- **Work request**:
Repeat the entries without change, omitting the pictures.

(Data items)
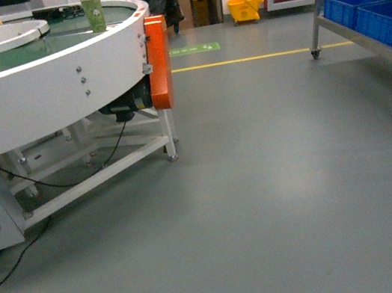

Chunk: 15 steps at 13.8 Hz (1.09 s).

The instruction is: Pick red block from blue box to shelf

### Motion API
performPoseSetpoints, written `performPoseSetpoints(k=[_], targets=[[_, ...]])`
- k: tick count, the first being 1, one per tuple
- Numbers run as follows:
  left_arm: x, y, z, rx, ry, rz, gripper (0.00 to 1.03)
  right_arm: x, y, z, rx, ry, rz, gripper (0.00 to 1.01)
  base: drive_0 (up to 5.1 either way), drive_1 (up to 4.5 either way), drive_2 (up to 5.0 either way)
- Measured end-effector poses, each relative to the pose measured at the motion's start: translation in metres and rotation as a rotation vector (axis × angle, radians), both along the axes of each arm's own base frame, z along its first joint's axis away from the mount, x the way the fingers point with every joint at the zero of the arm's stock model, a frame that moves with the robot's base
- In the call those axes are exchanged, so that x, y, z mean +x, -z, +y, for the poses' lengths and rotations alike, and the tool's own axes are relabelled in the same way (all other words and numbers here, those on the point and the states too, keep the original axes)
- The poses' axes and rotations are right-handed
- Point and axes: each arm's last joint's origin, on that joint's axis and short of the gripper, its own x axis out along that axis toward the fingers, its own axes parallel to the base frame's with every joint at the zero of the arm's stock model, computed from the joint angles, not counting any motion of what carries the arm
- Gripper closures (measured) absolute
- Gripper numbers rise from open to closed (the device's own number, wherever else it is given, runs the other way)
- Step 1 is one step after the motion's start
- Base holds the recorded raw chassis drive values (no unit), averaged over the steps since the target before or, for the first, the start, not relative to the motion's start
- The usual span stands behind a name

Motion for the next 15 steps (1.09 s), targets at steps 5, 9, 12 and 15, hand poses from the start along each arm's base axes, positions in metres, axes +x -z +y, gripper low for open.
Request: performPoseSetpoints(k=[5, 9, 12, 15], targets=[[0.0000, -0.0003, 0.0000, 0.000, 0.000, -0.003, 0.05, 0.0000, 0.0001, 0.0000, 0.000, 0.000, 0.001, 0.73, 0.0, 4.09, -4.1], [0.0000, -0.0004, 0.0000, 0.000, 0.000, -0.004, 0.05, 0.0000, -0.0001, 0.0000, 0.000, 0.000, -0.001, 0.73, 0.0, 4.16, -4.1], [0.0000, 0.0000, 0.0000, 0.000, 0.000, 0.000, 0.05, 0.0000, 0.0003, 0.0000, 0.000, 0.000, 0.003, 0.73, 0.1, 4.27, -4.0], [0.0000, -0.0002, 0.0000, 0.000, 0.000, -0.002, 0.05, 0.0000, 0.0000, 0.0000, 0.000, 0.000, 0.000, 0.73, 0.1, 4.25, -4.1]])
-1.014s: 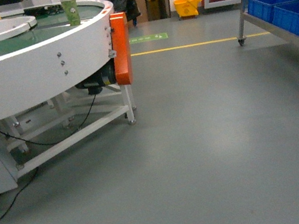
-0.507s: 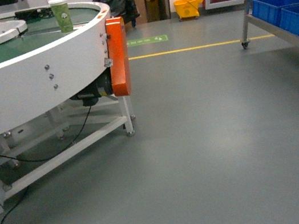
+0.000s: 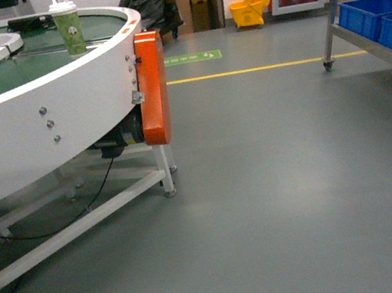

- **Output of the exercise**:
Chunk: 15 steps at 13.8 Hz (1.09 s).

The instruction is: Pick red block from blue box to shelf

### Motion API
performPoseSetpoints, written `performPoseSetpoints(k=[_], targets=[[_, ...]])`
- k: tick count, the first being 1, one per tuple
- Numbers run as follows:
  left_arm: x, y, z, rx, ry, rz, gripper (0.00 to 1.03)
  right_arm: x, y, z, rx, ry, rz, gripper (0.00 to 1.01)
  base: drive_0 (up to 5.1 either way), drive_1 (up to 4.5 either way), drive_2 (up to 5.0 either way)
- Measured end-effector poses, each relative to the pose measured at the motion's start: translation in metres and rotation as a rotation vector (axis × angle, radians), both along the axes of each arm's own base frame, z along its first joint's axis away from the mount, x the way the fingers point with every joint at the zero of the arm's stock model, a frame that moves with the robot's base
- In the call those axes are exchanged, so that x, y, z mean +x, -z, +y, for the poses' lengths and rotations alike, and the tool's own axes are relabelled in the same way (all other words and numbers here, those on the point and the states too, keep the original axes)
- The poses' axes and rotations are right-handed
- Point and axes: each arm's last joint's origin, on that joint's axis and short of the gripper, its own x axis out along that axis toward the fingers, its own axes parallel to the base frame's with every joint at the zero of the arm's stock model, computed from the joint angles, not counting any motion of what carries the arm
- Gripper closures (measured) absolute
- Gripper numbers rise from open to closed (the device's own number, wherever else it is given, runs the other way)
- Step 1 is one step after the motion's start
- Base holds the recorded raw chassis drive values (no unit), averaged over the steps since the target before or, for the first, the start, not relative to the motion's start
- The usual span stands behind a name

Motion for the next 15 steps (1.09 s), targets at steps 5, 9, 12 and 15, hand poses from the start along each arm's base axes, positions in metres, axes +x -z +y, gripper low for open.
Request: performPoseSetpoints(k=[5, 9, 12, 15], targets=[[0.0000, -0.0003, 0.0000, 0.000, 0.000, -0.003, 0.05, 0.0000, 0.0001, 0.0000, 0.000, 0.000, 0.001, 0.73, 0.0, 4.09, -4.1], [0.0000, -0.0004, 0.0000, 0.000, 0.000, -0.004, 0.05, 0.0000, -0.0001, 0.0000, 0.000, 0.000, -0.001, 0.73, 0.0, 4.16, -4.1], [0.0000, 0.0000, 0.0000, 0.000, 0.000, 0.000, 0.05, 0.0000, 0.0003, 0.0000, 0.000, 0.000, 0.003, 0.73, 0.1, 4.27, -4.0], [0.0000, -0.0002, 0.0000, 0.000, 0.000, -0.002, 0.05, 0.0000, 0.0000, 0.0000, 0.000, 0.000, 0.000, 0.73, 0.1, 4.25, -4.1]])
-1.014s: 
-0.507s: 
+0.000s: 

No more output will be produced.